## [The problem]
Your task is to copy the stretch of lines in the records below that begins with the line containing "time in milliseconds" and ends with the line containing "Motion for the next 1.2", exactly as written, with nothing added.

## [Dataset items]
▼▼▼

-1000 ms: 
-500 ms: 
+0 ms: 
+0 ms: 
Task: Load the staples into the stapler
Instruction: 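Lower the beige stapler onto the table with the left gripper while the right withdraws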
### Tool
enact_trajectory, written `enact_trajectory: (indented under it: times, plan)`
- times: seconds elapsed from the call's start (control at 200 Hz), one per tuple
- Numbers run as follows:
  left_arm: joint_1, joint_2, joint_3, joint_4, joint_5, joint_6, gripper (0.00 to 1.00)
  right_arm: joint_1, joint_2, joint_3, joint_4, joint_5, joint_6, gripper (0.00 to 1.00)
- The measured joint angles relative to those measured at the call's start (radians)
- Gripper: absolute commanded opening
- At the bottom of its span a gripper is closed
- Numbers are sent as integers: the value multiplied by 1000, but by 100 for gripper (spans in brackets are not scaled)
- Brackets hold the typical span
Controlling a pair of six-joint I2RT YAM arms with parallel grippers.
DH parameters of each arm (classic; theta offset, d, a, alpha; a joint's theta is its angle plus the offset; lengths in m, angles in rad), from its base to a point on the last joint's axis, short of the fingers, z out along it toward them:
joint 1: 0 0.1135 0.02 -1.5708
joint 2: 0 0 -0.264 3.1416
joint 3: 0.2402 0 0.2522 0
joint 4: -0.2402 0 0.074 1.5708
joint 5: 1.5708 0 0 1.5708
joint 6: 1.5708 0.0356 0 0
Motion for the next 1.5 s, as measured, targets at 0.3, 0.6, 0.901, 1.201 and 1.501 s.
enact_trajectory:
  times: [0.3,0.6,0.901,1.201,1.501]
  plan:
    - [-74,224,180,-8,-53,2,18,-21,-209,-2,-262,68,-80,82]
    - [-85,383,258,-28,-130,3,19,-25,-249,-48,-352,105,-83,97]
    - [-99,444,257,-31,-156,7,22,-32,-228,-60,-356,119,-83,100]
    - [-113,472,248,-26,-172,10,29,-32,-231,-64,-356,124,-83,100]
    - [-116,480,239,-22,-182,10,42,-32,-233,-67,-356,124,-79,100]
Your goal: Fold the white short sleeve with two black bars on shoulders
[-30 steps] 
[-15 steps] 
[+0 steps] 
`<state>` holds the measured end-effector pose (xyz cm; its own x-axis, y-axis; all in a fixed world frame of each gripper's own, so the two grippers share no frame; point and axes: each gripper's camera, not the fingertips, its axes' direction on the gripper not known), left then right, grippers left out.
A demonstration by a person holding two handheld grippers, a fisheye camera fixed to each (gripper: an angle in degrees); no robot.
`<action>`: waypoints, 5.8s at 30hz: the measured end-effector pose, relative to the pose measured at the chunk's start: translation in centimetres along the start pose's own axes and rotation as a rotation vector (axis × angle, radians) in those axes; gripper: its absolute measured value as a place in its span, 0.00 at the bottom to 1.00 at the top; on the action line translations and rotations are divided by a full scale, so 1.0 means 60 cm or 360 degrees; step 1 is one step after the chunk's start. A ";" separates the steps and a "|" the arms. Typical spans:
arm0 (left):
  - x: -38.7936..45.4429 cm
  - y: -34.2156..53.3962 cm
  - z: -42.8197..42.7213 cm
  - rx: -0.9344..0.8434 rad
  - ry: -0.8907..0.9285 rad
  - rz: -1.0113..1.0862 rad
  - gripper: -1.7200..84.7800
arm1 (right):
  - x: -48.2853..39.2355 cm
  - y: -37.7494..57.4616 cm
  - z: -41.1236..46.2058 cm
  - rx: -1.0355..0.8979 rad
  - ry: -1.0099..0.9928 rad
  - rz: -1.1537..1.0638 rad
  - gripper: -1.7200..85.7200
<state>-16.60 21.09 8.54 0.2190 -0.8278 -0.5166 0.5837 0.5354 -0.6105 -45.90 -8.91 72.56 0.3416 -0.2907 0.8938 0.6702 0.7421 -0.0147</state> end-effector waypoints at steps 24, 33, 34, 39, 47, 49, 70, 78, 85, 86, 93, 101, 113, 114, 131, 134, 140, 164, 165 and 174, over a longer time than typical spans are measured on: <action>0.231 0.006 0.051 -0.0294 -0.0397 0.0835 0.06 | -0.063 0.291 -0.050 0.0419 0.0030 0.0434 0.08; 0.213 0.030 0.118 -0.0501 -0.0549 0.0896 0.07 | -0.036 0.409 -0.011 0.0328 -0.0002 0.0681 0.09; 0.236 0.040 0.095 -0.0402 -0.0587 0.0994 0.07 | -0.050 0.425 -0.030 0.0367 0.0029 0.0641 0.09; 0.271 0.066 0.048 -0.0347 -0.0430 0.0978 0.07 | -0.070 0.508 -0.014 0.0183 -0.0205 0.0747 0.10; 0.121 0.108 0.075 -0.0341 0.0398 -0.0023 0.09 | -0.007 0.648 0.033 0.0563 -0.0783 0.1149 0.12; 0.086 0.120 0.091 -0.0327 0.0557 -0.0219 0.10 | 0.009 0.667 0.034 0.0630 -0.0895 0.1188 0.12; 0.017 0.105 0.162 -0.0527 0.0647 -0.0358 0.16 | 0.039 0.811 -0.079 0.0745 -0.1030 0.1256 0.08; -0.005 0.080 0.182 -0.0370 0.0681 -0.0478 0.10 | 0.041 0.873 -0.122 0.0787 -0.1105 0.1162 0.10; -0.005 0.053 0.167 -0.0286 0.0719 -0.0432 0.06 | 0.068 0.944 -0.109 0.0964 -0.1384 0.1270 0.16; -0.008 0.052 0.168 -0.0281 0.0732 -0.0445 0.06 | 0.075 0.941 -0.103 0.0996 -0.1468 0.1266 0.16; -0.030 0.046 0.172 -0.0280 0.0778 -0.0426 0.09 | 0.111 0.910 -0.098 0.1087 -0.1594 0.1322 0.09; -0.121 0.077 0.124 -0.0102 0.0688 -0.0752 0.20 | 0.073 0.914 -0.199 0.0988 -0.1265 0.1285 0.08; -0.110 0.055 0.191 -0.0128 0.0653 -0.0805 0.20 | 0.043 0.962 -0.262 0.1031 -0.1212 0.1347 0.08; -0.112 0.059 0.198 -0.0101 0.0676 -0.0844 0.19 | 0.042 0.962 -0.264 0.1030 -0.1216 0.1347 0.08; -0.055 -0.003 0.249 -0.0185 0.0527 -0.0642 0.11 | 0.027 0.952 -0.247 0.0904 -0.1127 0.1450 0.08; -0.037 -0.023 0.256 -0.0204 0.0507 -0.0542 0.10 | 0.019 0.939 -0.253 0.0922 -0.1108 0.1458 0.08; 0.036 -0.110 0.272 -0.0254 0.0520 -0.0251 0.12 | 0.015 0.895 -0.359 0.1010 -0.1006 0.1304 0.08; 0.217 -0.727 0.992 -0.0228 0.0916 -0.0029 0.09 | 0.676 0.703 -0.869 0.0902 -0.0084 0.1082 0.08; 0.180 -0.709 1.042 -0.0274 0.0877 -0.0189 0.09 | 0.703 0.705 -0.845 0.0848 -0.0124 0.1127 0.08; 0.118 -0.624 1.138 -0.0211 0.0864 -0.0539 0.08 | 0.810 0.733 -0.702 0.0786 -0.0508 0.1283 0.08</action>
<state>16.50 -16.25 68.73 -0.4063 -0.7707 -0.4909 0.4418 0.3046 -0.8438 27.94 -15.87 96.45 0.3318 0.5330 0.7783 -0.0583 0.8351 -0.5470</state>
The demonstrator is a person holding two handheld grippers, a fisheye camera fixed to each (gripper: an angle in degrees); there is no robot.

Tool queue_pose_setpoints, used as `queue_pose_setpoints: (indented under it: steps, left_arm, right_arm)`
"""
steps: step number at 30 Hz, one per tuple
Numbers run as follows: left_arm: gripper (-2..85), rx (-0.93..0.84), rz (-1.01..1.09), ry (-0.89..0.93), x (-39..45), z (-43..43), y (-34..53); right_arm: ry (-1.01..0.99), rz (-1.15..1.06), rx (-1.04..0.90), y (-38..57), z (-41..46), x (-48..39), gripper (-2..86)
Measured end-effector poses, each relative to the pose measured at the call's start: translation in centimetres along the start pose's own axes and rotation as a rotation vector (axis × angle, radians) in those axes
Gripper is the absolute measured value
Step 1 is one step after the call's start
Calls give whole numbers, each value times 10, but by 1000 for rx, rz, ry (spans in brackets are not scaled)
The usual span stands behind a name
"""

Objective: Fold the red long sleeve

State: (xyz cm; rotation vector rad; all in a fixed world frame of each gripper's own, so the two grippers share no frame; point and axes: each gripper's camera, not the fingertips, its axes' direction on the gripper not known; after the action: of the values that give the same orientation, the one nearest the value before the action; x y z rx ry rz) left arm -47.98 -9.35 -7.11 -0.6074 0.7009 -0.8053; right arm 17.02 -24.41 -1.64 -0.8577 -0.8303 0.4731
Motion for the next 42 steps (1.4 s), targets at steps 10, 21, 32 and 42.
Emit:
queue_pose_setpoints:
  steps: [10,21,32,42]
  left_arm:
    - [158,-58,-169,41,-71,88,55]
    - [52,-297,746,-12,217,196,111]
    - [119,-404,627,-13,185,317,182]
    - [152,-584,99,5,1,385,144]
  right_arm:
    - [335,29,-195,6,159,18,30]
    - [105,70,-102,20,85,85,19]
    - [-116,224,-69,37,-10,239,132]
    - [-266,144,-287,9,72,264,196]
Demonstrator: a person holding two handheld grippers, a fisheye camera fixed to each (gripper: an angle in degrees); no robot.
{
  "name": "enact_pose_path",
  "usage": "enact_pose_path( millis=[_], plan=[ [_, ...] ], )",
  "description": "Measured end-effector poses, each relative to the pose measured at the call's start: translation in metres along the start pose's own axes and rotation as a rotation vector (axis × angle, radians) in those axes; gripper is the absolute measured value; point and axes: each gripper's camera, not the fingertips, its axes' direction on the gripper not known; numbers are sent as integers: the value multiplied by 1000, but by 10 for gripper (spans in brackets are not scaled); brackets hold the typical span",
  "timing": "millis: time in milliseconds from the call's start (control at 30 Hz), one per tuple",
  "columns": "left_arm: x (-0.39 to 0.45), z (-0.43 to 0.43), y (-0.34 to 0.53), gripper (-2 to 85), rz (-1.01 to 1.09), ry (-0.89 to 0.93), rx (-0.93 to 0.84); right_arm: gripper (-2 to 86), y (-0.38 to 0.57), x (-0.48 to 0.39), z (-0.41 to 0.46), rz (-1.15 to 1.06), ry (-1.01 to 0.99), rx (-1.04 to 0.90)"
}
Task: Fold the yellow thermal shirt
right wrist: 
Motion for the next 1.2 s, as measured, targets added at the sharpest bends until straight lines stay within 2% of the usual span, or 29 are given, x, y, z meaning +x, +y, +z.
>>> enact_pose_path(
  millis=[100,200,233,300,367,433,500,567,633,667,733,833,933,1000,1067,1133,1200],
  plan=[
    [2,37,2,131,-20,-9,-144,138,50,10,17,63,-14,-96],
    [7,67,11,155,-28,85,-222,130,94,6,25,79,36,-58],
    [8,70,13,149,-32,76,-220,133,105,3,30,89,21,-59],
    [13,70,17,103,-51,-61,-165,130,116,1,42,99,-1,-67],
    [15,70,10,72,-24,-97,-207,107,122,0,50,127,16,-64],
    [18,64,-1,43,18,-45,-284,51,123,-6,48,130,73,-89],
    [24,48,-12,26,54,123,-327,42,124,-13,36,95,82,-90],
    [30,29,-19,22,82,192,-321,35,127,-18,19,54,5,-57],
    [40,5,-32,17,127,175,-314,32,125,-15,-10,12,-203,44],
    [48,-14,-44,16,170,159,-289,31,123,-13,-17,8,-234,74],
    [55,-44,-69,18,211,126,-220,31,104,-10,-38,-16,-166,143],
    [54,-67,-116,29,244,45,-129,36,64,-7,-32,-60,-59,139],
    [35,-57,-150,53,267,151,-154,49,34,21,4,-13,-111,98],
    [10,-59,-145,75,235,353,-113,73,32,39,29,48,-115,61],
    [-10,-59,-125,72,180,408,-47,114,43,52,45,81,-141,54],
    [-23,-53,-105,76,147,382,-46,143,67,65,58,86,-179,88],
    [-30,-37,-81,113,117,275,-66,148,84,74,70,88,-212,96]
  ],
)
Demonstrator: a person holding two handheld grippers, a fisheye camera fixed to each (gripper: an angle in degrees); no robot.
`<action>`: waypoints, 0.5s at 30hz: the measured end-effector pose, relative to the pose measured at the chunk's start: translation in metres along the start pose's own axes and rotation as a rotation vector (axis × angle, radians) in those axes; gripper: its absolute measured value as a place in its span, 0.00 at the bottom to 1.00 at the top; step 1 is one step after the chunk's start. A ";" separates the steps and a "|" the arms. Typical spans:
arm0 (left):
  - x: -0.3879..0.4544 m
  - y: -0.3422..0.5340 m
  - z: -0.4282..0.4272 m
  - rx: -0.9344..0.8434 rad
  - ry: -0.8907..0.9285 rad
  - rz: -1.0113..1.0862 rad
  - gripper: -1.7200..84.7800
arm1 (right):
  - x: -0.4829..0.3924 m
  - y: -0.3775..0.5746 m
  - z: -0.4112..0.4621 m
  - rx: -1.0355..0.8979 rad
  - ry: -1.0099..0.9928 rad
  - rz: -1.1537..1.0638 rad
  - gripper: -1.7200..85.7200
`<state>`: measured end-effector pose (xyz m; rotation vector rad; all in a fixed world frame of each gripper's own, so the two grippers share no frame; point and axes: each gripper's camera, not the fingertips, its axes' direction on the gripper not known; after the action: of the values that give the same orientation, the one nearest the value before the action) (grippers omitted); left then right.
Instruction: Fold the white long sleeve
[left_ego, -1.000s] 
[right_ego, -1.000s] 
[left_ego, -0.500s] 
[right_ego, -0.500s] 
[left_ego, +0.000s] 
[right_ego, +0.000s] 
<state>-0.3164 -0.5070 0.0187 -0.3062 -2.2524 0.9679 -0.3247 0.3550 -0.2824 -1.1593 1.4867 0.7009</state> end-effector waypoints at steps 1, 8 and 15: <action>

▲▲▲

## [Solution for this problem]
  "timing": "millis: time in milliseconds from the call's start (control at 30 Hz), one per tuple",
  "columns": "left_arm: x (-0.39 to 0.45), z (-0.43 to 0.43), y (-0.34 to 0.53), gripper (-2 to 85), rz (-1.01 to 1.09), ry (-0.89 to 0.93), rx (-0.93 to 0.84); right_arm: gripper (-2 to 86), y (-0.38 to 0.57), x (-0.48 to 0.39), z (-0.41 to 0.46), rz (-1.15 to 1.06), ry (-1.01 to 0.99), rx (-1.04 to 0.90)"
}
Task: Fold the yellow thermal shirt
right wrist: 
Motion for the next 1.2 s, as measured, targets added at the sharpest bends until straight lines stay within 2% of the usual span, or 29 are given, x, y, z meaning +x, +y, +z.

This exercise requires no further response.